§ EXTRACTED MATERIAL:
___

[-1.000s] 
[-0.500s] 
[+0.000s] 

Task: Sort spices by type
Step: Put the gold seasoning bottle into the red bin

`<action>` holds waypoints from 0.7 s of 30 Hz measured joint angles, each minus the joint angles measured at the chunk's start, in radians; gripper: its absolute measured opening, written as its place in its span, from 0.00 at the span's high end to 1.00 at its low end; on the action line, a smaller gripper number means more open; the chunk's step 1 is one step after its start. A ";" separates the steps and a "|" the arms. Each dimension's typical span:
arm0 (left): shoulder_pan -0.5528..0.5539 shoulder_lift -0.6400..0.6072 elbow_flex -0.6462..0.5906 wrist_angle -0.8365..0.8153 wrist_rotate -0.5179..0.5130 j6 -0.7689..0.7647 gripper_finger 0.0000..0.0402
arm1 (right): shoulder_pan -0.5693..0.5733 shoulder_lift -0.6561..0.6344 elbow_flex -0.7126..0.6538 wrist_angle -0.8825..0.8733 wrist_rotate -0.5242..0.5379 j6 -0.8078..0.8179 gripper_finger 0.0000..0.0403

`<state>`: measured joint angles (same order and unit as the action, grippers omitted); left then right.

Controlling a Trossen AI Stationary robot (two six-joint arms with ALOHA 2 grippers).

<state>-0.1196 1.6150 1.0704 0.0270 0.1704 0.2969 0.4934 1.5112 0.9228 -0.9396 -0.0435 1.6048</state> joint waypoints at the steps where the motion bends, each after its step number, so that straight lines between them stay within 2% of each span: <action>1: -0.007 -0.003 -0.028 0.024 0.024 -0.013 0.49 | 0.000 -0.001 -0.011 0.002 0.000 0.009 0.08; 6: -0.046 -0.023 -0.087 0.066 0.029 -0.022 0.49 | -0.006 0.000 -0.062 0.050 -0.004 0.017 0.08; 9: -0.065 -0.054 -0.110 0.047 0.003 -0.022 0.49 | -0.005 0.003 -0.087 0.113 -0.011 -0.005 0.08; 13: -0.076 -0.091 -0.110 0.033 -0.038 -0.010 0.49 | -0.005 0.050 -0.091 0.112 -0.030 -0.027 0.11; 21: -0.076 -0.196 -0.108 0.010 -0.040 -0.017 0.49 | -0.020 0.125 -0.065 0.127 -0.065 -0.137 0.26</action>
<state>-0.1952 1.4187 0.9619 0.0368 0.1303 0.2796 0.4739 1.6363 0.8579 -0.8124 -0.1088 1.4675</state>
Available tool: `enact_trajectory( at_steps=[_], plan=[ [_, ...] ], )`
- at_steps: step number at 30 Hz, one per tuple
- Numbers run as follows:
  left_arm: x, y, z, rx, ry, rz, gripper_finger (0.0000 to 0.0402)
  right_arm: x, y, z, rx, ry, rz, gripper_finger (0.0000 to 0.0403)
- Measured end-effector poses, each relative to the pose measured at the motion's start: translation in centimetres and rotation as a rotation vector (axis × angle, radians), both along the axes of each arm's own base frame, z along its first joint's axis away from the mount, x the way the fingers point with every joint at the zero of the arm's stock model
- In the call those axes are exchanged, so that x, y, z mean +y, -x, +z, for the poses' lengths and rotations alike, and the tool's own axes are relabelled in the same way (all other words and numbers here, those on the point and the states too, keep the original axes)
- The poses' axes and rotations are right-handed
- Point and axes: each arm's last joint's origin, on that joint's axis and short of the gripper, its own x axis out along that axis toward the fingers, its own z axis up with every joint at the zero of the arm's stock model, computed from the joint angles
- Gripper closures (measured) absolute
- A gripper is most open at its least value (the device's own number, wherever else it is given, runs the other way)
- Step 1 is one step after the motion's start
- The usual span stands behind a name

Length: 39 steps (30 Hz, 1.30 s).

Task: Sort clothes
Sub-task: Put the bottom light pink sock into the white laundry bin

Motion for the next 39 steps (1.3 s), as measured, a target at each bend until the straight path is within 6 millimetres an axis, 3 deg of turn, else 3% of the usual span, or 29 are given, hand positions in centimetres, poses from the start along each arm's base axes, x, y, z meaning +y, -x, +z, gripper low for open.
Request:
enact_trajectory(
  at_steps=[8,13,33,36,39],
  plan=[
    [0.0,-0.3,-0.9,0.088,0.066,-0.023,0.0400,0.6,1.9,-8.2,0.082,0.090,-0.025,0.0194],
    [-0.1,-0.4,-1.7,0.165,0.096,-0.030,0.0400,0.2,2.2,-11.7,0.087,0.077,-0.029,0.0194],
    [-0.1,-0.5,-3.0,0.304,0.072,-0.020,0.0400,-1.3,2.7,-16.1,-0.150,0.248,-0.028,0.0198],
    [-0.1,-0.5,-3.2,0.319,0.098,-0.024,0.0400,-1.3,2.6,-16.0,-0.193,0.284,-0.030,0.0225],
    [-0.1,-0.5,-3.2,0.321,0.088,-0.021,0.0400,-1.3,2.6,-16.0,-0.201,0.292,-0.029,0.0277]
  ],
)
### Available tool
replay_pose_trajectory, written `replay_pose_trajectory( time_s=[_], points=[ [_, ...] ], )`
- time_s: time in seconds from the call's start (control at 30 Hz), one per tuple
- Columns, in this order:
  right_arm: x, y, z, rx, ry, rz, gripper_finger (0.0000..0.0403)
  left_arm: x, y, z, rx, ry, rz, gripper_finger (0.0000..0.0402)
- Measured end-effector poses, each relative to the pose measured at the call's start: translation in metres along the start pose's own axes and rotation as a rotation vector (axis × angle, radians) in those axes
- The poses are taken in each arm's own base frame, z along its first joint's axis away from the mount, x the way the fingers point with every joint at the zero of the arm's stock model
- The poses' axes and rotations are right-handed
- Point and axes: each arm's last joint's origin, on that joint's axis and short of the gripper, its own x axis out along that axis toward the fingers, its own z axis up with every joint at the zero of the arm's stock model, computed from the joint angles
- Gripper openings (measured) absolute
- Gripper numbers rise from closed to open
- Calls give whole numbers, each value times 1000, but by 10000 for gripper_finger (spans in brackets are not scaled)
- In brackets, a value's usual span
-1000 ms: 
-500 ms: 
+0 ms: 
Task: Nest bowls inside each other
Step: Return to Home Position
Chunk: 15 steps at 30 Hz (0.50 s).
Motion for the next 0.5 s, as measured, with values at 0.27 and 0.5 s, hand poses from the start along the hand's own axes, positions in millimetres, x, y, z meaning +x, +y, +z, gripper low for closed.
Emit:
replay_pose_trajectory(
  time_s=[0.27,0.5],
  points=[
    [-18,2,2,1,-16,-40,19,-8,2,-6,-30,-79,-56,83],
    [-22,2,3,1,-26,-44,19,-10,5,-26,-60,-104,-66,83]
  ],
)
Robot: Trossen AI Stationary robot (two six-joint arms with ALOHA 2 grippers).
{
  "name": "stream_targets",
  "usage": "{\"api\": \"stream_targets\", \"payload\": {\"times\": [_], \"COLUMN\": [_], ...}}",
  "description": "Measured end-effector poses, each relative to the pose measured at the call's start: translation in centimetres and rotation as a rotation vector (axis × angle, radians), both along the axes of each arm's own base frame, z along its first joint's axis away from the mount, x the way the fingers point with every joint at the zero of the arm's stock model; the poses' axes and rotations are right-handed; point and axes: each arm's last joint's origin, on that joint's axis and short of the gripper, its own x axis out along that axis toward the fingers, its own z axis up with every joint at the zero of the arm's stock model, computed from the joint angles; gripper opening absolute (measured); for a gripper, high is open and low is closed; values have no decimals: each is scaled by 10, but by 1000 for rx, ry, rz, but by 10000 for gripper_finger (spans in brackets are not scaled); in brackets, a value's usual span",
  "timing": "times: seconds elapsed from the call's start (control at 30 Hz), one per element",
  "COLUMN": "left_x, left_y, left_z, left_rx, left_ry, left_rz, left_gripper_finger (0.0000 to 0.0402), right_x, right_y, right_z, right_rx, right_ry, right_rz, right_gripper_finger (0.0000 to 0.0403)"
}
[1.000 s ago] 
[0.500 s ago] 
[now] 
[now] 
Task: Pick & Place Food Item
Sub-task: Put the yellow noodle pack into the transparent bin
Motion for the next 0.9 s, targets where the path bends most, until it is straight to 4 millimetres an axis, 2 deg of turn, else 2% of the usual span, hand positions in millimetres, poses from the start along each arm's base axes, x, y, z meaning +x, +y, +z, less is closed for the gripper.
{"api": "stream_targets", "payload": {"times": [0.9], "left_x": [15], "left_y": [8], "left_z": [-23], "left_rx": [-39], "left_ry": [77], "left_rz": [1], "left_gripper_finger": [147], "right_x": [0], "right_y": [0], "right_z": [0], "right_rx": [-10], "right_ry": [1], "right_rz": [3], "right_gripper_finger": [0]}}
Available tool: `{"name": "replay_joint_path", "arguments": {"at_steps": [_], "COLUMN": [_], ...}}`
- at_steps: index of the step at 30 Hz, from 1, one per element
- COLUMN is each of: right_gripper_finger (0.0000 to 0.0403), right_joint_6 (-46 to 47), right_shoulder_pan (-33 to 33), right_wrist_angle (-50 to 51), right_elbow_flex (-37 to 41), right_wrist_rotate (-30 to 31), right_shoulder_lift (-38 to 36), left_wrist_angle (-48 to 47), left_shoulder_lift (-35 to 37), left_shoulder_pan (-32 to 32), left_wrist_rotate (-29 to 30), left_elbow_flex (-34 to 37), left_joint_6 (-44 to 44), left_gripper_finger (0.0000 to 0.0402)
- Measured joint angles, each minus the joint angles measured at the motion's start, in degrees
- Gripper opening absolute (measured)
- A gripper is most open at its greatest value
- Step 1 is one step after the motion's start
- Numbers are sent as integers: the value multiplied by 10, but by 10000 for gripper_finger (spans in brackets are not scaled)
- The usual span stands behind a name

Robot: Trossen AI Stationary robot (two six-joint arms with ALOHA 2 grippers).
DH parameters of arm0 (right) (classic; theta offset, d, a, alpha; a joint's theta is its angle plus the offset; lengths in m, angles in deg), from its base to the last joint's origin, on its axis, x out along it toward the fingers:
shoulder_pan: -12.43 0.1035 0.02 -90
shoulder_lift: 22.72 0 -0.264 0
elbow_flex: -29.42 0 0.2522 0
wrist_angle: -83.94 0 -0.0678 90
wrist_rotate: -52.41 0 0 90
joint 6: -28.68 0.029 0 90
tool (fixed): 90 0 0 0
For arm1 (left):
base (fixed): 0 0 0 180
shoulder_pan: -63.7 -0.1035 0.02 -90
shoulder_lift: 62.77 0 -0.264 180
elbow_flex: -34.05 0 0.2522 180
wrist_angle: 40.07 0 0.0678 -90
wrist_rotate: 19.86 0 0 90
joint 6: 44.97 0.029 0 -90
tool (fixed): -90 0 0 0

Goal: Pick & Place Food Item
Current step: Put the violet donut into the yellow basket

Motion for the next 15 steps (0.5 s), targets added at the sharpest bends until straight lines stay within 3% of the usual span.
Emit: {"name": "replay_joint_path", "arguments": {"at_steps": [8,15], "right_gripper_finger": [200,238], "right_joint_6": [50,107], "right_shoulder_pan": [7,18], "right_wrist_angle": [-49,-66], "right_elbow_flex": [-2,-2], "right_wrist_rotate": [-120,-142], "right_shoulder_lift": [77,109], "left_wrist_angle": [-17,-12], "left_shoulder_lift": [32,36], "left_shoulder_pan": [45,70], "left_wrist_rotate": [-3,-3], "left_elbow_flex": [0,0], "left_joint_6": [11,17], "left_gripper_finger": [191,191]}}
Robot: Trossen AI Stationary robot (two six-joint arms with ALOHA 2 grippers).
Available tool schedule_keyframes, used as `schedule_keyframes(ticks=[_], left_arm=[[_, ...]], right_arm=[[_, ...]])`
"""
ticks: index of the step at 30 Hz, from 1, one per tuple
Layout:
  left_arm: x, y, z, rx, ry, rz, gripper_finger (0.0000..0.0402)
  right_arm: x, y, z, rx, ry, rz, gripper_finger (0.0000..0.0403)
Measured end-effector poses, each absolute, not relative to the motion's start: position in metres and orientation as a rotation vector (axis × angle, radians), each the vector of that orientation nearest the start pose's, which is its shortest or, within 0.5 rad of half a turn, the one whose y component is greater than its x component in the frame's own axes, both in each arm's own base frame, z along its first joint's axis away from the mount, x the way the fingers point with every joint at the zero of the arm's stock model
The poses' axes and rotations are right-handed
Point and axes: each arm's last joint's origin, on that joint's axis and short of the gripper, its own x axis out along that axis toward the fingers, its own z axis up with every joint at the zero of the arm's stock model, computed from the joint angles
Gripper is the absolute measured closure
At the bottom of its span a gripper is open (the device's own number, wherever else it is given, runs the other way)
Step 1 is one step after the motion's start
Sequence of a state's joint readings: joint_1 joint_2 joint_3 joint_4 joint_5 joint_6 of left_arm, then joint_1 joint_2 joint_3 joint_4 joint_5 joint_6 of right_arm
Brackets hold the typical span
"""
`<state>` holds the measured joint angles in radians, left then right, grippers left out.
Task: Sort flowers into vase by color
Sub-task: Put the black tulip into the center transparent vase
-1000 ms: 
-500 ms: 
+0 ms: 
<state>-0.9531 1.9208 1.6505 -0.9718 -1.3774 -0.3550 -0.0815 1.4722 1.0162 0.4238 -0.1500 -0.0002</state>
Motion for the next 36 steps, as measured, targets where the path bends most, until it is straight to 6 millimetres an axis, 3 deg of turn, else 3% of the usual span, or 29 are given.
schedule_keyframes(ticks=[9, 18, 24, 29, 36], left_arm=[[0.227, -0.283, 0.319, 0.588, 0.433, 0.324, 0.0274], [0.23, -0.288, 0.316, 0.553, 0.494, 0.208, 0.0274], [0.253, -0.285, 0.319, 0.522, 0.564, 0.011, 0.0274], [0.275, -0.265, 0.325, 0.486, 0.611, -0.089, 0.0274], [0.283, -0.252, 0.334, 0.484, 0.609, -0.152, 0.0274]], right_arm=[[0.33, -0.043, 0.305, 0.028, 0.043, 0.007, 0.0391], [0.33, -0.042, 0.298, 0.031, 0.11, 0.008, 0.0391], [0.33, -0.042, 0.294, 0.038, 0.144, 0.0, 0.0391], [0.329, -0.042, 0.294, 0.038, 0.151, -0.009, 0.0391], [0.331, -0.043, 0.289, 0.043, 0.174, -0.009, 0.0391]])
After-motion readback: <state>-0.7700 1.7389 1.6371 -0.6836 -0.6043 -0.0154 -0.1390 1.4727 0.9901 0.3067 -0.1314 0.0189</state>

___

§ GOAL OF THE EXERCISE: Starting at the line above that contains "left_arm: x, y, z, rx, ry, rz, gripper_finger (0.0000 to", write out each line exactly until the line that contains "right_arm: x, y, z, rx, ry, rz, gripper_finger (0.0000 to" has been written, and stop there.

§ OUTPUT OF THE TASK:
  left_arm: x, y, z, rx, ry, rz, gripper_finger (0.0000 to 0.0402)
  right_arm: x, y, z, rx, ry, rz, gripper_finger (0.0000 to 0.0403)

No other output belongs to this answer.